* **Problem to work on**: The reply should hold only the lines below from the one with "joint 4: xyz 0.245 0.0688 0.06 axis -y" to the end, each copied exactly.

* **Supplied material**:
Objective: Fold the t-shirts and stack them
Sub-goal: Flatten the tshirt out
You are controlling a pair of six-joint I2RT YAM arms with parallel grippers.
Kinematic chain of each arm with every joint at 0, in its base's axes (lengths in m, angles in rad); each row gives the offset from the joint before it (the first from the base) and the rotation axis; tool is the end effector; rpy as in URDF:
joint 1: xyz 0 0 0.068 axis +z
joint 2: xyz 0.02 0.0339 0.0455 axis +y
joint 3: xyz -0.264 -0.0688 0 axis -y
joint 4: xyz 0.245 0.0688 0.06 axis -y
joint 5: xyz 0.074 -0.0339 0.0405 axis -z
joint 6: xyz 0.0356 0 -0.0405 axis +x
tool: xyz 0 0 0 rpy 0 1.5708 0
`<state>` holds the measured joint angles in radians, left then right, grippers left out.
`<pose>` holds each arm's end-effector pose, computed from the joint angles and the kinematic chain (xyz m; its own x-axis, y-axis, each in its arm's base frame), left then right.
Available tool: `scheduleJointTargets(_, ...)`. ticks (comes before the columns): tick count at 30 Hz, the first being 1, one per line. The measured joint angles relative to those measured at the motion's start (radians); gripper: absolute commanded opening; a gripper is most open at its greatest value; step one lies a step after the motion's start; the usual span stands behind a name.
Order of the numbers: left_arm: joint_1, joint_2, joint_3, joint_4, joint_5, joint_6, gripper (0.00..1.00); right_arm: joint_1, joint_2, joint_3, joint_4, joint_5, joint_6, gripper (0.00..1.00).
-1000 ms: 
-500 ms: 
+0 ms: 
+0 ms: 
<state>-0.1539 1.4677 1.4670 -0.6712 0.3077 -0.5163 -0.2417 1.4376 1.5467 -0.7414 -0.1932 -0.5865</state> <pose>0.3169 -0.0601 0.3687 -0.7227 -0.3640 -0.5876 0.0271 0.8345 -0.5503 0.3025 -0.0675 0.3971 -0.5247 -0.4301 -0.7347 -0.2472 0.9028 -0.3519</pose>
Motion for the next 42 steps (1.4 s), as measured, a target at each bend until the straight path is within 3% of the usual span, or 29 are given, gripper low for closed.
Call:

* **Exercise answer**:
joint 4: xyz 0.245 0.0688 0.06 axis -y
joint 5: xyz 0.074 -0.0339 0.0405 axis -z
joint 6: xyz 0.0356 0 -0.0405 axis +x
tool: xyz 0 0 0 rpy 0 1.5708 0
`<state>` holds the measured joint angles in radians, left then right, grippers left out.
`<pose>` holds each arm's end-effector pose, computed from the joint angles and the kinematic chain (xyz m; its own x-axis, y-axis, each in its arm's base frame), left then right.
Available tool: `scheduleJointTargets(_, ...)`. ticks (comes before the columns): tick count at 30 Hz, the first being 1, one per line. The measured joint angles relative to those measured at the motion's start (radians); gripper: absolute commanded opening; a gripper is most open at its greatest value; step one lies a step after the motion's start; the usual span stands behind a name.
Order of the numbers: left_arm: joint_1, joint_2, joint_3, joint_4, joint_5, joint_6, gripper (0.00..1.00); right_arm: joint_1, joint_2, joint_3, joint_4, joint_5, joint_6, gripper (0.00..1.00).
-1000 ms: 
-500 ms: 
+0 ms: 
+0 ms: 
<state>-0.1539 1.4677 1.4670 -0.6712 0.3077 -0.5163 -0.2417 1.4376 1.5467 -0.7414 -0.1932 -0.5865</state> <pose>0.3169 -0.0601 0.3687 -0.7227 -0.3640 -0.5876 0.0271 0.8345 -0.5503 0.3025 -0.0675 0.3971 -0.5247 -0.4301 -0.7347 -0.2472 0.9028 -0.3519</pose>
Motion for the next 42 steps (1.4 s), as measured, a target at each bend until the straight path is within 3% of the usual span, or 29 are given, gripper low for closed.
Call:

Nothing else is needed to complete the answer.